The majority of application runtime environments include configuration information that is held in files deployed with the application, located within the application folders. In some cases it is possible to edit these files to change the behavior of the application after it has been deployed. However, in many cases, changes to the configuration require the application to be redeployed, resulting in unacceptable downtime and additional administrative overhead.


Local configuration files also limit the configuration to a single application, whereas in some scenarios it would be useful to share configuration settings across multiple applications. Examples include database connection strings, UI theme information, or the URLs of queues and storage used by a related set of applications.


Managing changes to local configurations across multiple running instances of the application, especially in a cloud-hosted scenario, may also be challenging. It may result in instances using different configuration settings while the update is being deployed.

In addition, updates to applications and components may require changes to configuration schemas. Many configuration systems do not support different versions of configuration information.




Store the configuration information in external storage, and provide an interface that can be used to quickly and efficiently read and update configuration settings.
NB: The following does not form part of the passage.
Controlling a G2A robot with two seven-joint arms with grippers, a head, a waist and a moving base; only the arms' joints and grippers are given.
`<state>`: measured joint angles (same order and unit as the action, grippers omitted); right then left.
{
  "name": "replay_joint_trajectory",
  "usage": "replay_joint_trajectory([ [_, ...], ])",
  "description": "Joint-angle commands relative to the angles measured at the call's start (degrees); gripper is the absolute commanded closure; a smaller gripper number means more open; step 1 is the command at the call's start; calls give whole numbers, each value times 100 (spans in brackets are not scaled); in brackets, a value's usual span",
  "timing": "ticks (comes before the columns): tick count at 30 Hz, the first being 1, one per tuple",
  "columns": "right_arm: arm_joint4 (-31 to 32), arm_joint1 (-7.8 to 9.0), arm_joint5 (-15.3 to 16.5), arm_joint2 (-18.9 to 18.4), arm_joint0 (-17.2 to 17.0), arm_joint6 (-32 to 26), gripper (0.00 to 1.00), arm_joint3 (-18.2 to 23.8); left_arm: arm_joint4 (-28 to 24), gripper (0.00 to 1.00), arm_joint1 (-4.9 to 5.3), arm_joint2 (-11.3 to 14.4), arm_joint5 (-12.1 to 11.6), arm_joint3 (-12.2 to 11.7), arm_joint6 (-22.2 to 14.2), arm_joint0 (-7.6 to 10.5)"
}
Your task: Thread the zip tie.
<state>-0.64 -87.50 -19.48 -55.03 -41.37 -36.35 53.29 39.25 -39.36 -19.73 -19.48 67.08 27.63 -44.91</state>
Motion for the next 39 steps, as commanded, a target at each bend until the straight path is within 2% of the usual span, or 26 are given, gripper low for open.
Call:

The type of external store depends on the hosting and runtime environment of the application. In a cloud-hosted scenario it is typically a cloud-based storage service, but could be a hosted database or other system.

The backing store chosen for configuration information should be fronted by a suitable interface that provides consistent and easy to use access in a controlled way that enables reuse. Ideally, it should expose the information in a correctly typed and structured format. The implementation may also need to authorize users’ access in order to protect configuration data, and be flexible enough to allow multiple versions of the configuration (such as development, staging, or production, and multiple release versions of each one) to be stored.




shows an overview of this pattern.


Issues and Considerations


Consider the following points when deciding how to implement this pattern:


  • Choose a backing store that offers acceptable performance, high availability, robustness, and can be backed up as part of the application maintenance and administration process. In a cloud-hosted application, using a cloud storage mechanism is usually a good choice to meet these requirements.
  • Design the schema of the backing store to allow flexibility in the types of information it can hold. Ensure that it provides for all configuration requirements such as typed data, collections of settings, multiple versions of settings, and any other features that the applications using it may require. The schema should be easy to extend as requirements change in order to support additional settings.

When to Use this Pattern


This pattern is ideally suited for:


  • Configuration settings that are shared between multiple applications and application instances, or where a standard configuration must be enforced across multiple applications and application instances.
  • Where the standard configuration system does not support all of the required configuration settings, such as storing images or complex data types.
  • As a complementary store for some of the settings for applications, perhaps allowing applications to override some or all of the centrally-stored settings.
  • As a mechanism for simplifying administration of multiple applications, and optionally for monitoring use of configuration settings by logging some or all types of access to the configuration store.